After Harvard he went to Cambridge University in England, where he finally devoted his time fully to sciences and earned a PhD in physiology. It was the case, you'd say.

After finishing his studies, Jared Diamond returned to US and started working in the field of laboratory research, specializing in the physiology of gall bladder, at Harvard (as a Junior Fellow) and then at UCLA (as a professor at the Medical School). A summer trip to New Guinea brought him the big picture of life and the big meaning. He started a second career that took a more and more precise shape in the years that followed, embracing such fields as ecosystems, evolutionary biology, geographic determinism, anthropology, macrohistory.

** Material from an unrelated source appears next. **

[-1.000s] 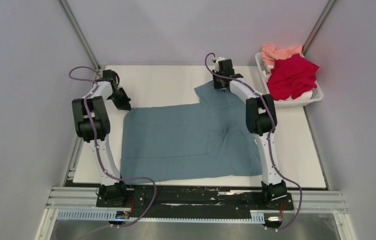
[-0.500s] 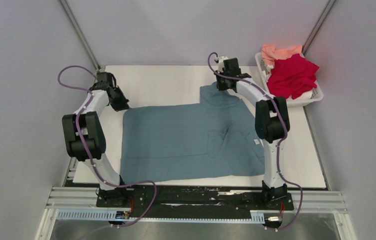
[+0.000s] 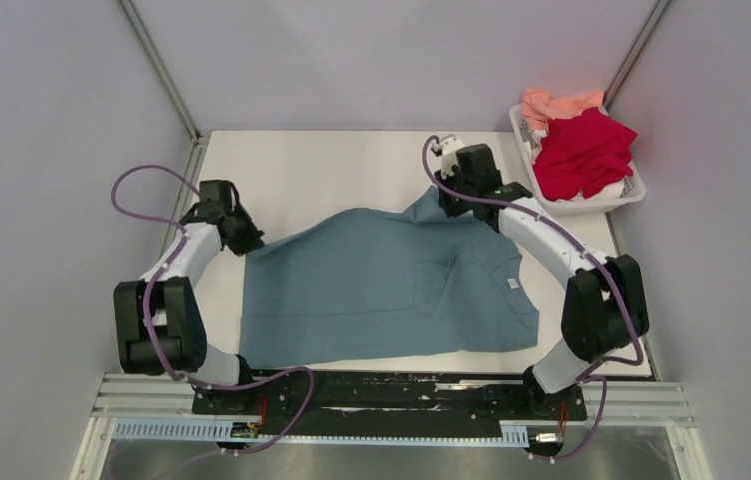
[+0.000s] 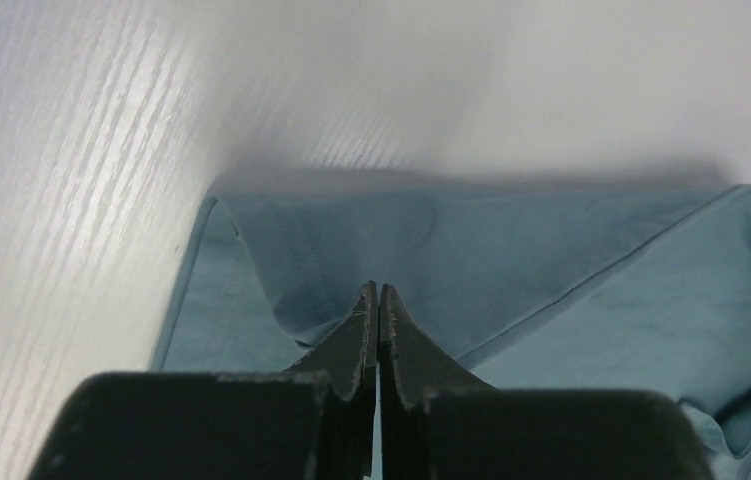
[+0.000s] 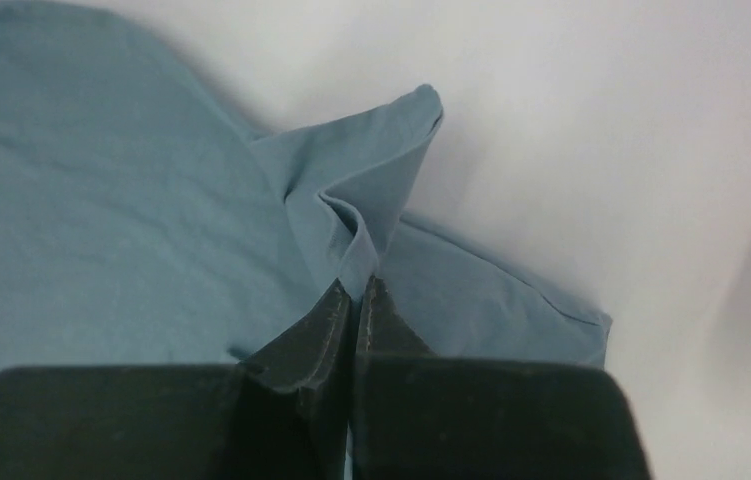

He is talking about all this in his books: The Third Chimpanzee (1991: how did humans evolve from being just another specie of big animals to what distinguishes them radically from all other animals?), Guns, Germs and Steel (1997: how did Eurasians - rather than people from the other continents - become the masters of the world?), Why Is Sex Fun (1997: why is human sexuality so radically different from all other animals?), Collapse (2005: why did so many past societies disappear, leaving behind ruined temples, pyramids and palaces?), Natural Experiments of History (2010: can we elaborate a sort of experimental laboratory by comparing different historical events evolving under similar conditions while having different outcomes?), The World Until Yesterday (2012: can we learn from present-day traditional societies for our own good?). The method, as we can see, is to formulate clearly the question and then to advance some possible alternate answers, if any. Each of these books deserves a short discussion. Maybe I should come back to it.